EXERCISE REQUIREMENTS: Without the images, repeat every line of the listing verbatim.

THE DATA:
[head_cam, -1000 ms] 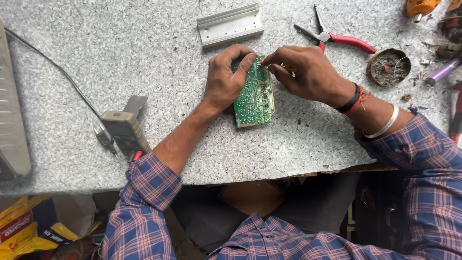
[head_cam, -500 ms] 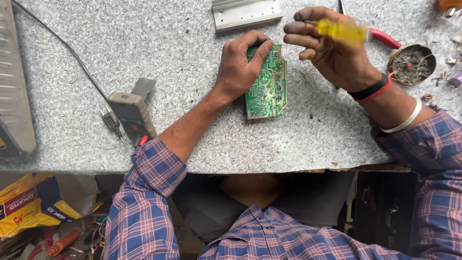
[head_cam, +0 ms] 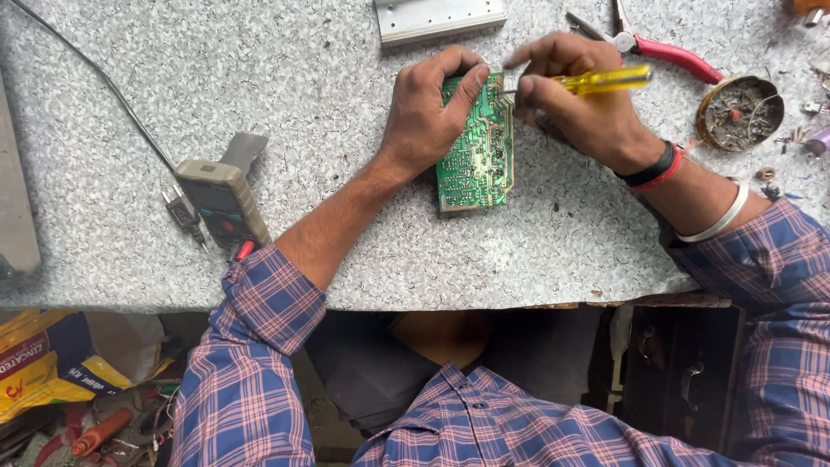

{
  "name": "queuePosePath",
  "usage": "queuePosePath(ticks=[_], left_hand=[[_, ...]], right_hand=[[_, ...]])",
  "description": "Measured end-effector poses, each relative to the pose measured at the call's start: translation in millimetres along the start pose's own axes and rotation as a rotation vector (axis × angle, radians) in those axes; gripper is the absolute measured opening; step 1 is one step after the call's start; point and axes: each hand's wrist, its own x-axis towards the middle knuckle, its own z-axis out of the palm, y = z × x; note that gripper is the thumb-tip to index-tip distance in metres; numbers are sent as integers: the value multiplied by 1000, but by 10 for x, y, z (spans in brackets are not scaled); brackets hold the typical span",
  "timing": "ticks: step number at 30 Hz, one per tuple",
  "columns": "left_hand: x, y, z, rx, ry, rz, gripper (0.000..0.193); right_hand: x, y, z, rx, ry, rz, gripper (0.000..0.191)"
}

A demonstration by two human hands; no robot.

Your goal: The person uses a yellow screwdriver to scrape and clean traces on a green printed circuit board. They then use pliers to bend and adjust metal pins on the board. The person continues scraping different areas of the board with the screwdriver.

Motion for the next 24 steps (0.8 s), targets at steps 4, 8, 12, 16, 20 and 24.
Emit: queuePosePath(ticks=[4,8,12,16,20,24], left_hand=[[-15,44,10,6,29,16,21],[-28,94,8,-2,49,13,20],[-22,122,5,7,26,-39,20],[-49,138,10,6,36,-5,20],[-44,116,9,7,34,-6,20],[-59,101,11,15,26,8,20]], right_hand=[[-14,50,-5,-89,-78,-189,10],[-78,52,39,-178,-68,-186,9],[-114,-6,37,-179,-32,-1,14],[-116,-25,39,-254,-15,85,17],[-124,-10,17,-205,-89,-75,14],[-108,-15,-12,-163,-139,-91,14]])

ANSWER SPACE:
[head_cam, -1000 ms] 
[head_cam, -500 ms] 
[head_cam, +0 ms] 

{
  "name": "queuePosePath",
  "usage": "queuePosePath(ticks=[_], left_hand=[[_, ...]], right_hand=[[_, ...]])",
  "description": "Measured end-effector poses, each relative to the pose measured at the call's start: translation in millimetres along the start pose's own axes and rotation as a rotation vector (axis × angle, radians) in those axes; gripper is the absolute measured opening; step 1 is one step after the call's start; point and axes: each hand's wrist, its own x-axis towards the middle knuckle, its own z-axis out of the palm, y = z × x; note that gripper is the thumb-tip to index-tip distance in metres; numbers are sent as integers: the value multiplied by 1000, but by 10 for x, y, z (spans in brackets are not scaled); brackets hold the typical span",
  "timing": "ticks: step number at 30 Hz, one per tuple",
  "columns": "left_hand: x, y, z, rx, ry, rz, gripper (0.000..0.193); right_hand: x, y, z, rx, ry, rz, gripper (0.000..0.191)"
}

A demonstration by two human hands; no robot.

Your goal: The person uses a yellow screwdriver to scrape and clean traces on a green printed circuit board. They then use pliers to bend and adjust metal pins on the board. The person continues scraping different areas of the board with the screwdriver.

Motion for the next 24 steps (0.8 s), targets at steps 4, 8, 12, 16, 20 and 24.
Emit: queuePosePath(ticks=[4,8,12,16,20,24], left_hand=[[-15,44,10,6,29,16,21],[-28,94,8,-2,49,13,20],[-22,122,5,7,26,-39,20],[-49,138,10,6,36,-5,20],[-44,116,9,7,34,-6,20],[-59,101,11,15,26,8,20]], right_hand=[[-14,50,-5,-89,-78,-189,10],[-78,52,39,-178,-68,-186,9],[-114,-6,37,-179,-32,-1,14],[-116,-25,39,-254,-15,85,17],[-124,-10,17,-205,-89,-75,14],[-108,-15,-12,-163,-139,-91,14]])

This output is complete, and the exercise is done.